周青点头致意,隨即再度腾空,化作一道赤金虹光,疾驰南下,直奔罗霄山方向。
御兽宗疆域辽阔,但周青虹光遁速极快,不过片刻,便已来到罗霄山后山。
周青取出一枚特製传讯符篆,神识一引,符化作一道流光,射入远处潭心楼阁之中。
不多时,楼阁门户轻启,一位红裙少女缓步走出,眉眼含笑,正是殷怡。
“周道友,许久不见。”
她声音清脆。
周青拱手行礼:“殷道友別来无恙。
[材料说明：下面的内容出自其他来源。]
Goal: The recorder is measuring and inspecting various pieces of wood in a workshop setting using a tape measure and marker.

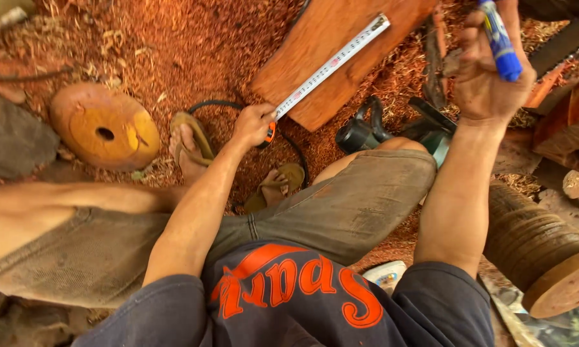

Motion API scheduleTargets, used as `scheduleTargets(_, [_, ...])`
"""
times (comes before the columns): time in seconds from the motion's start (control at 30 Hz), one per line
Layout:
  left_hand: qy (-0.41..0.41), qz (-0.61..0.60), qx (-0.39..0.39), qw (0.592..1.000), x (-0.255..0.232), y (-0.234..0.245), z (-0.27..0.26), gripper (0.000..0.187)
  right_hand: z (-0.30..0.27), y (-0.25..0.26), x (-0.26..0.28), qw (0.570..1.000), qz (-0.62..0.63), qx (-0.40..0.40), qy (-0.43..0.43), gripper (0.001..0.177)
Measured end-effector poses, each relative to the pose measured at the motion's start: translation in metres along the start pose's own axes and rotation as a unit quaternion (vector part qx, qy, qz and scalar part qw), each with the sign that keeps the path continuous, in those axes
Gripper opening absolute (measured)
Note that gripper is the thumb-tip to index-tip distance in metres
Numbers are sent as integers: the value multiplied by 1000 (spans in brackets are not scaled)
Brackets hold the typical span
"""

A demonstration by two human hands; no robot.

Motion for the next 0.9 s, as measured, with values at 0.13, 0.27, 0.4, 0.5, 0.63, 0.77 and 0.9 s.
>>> scheduleTargets(0.13, [22,-30,-34,999,23,-13,7,24,10,-31,-17,911,-381,144,64,26])
scheduleTargets(0.27, [3,-61,-53,997,23,-13,7,24,41,-36,-42,721,-677,27,144,21])
scheduleTargets(0.4, [29,-63,-44,997,20,-13,4,26,36,-67,-45,654,-685,90,306,11])
scheduleTargets(0.5, [38,-75,-45,995,22,-14,5,26,47,-43,-54,677,-690,60,250,16])
scheduleTargets(0.63, [31,-89,-51,994,23,-14,5,26,45,-37,-60,647,-692,120,297,17])
scheduleTargets(0.77, [59,-83,-45,994,20,-12,4,26,35,-32,-57,571,-749,121,312,17])
scheduleTargets(0.9, [24,-67,-41,997,29,-12,8,26,22,-9,-36,608,-707,52,358,15])
Point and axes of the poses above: each hand's wrist, its own z-axis towards the middle knuckle, its own y-axis out of the back of the hand, x = y × z, the point moved 4 cm from there along z, towards the middle knuckle, and after that the axes turned 2 degrees about -y, right-handed, at the moved point
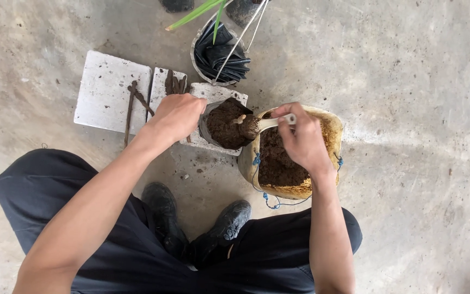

”
殷怡走近几步,忽然瞪他一眼,伴怒道:“道友也知道多年不见,怎么连个音讯也无“上次你从我这购走一批火鸦鸟蛋,说得好听,是要经常来往,结果一去数年,连道传讯符篆都未曾发过,忒也绝情。”
周青笑道:“实不相瞒,周某这些年一直在闭关修行,未曾出山,连外界消息都少有听闻。”
“哦?”
殷怡打量他片刻,眼中闪过一丝讶异。
“难怪不过数年,你竟是已然突破至筑基中期了。”
“没想到,道友还是个苦修士。”
不等周青回话,殷怡又道:“道友这般修行速度,便是在我御兽宗真传弟子中,也是寥寥无几。”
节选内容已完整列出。